College is taxing on your health in many ways. Attending class and studying for exams is essentially a sedentary effort, except for the walks from class and back. There is also the effect of time and cash constraints on your diet, but perhaps most often ignored is the effect that countless hours of studying can have on your eyesight. It’s very common for students to spend long periods studying without a single break, which is great for achieving grades – but which can put extensive strain on your eyes.

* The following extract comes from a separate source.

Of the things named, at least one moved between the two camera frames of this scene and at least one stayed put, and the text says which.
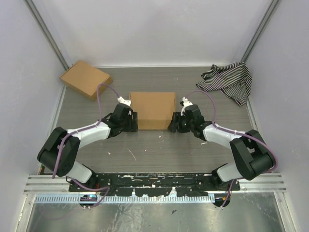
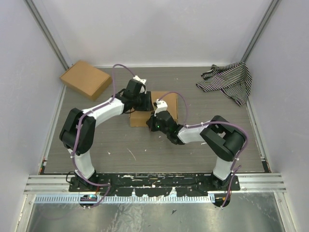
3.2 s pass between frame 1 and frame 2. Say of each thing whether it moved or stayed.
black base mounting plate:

Your diet while studying is important for obvious reasons – but also for the health of your eyes. Certain foods will give your tired eyes a healthy boost: for example, carrots contain beta-carotene, which your body converts to vitamin A. This vitamin is essential for repairing and maintaining your eyes. A variety of other foods, including corn, bilberries, and blueberries, carry important nutrients that are essential to keeping your eyes healthy.
Use computers with care
Inevitably, a lot of your time while preparing for coursework will be spent in front of a computer screen. It’s worth taking steps to reduce any glare on computer screens – remove lights that directly reflect on it, and opt for a non-reflective matte screen if possible. Remind yourself to blink regularly when you work on a computer, and keep your distance – an arm’s length is the advice commonly given. You can also take the 20-20-20 break: once every 20 minutes, spend 20 seconds looking at something that is 20 feet away from you.
Practice good hygiene
Eye infections are common and mostly harmless, but they can be inconvenient and at worst can seriously damage your vision. Sharing make-up, for example, is a big no-no: herpes keratitis is bacteria that loves growing in liquid or creamy eye make-up. Also, avoid water exposure while you’re wearing contact lenses – this includes gym pools, lakes, and while you shower. Acanthamoeba keratitis is caused by bacteria found in water, and 85% of cases occur in contact lens wearers.
Improving your vision
Even early on in life, many people need to wear prescription glasses or contact lenses. Having eyes that need correction can be a hassle while studying, but laser eye surgery is one way to avoid this common inconvenience. For example, with laser surgery by means of LASIK, Blaine, Minnesota-based students can enjoy freedom from the irritation and expenses associated with glasses and contact lenses as well as enjoy more independent living.
Where to look for help
Students often find that their intensive time at college reveals problems with their eyes that were not previously pertinent. The National Institute of Occupational Safety and Health (NIOSH) states that individuals should have an annual eye check if they regularly use a computer – that certainly includes you as a student. Even if your eyes are not obviously feeling strained, an expert can identify issues early on. Go for that annual check-up for the sake of healthy eyes now and in the future.